- Task details
Figure out the number of lines in the data that hold the string "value". Reply with that figure only.

___ Information supplied ___

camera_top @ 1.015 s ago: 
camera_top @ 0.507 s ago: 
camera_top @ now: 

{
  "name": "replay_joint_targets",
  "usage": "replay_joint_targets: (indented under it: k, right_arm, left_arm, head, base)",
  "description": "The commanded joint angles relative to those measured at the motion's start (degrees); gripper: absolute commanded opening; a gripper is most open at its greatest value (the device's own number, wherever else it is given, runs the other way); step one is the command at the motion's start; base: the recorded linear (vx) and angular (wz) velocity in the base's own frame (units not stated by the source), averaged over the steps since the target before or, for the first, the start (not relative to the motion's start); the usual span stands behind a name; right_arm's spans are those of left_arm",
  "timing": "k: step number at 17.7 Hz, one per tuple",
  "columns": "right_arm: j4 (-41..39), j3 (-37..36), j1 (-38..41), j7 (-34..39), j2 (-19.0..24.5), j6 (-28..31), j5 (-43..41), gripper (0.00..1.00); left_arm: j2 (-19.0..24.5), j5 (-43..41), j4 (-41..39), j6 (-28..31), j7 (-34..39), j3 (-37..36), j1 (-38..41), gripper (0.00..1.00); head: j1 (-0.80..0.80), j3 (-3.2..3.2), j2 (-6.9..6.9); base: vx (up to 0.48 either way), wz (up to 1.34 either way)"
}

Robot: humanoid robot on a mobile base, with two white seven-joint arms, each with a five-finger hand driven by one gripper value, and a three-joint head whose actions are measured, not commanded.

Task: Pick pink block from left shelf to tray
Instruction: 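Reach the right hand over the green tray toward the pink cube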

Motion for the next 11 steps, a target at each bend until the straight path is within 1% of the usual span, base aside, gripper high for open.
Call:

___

- Task solution
2